» **TASK TO CARRY OUT**: A word-for-word retyping of the listing below is required, with the pictures dropped.

» **SUPPLIED MATERIAL**:
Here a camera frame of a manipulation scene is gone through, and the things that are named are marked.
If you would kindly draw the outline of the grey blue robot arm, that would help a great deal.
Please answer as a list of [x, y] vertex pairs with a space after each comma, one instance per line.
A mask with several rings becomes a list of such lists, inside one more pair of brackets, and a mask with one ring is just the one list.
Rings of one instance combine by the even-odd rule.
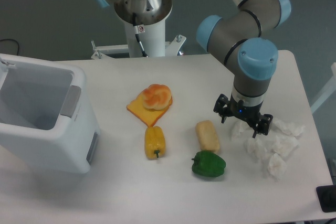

» **YOUR SOLUTION**:
Here a camera frame of a manipulation scene is gone through, and the things that are named are marked.
If you would kindly draw the outline of the grey blue robot arm, that would help a great deal.
Please answer as a list of [x, y] vertex pairs with a space after each comma, one instance per line.
A mask with several rings becomes a list of such lists, inside one more pair of brackets, and a mask with one ring is just the one list.
Rings of one instance combine by the even-odd rule.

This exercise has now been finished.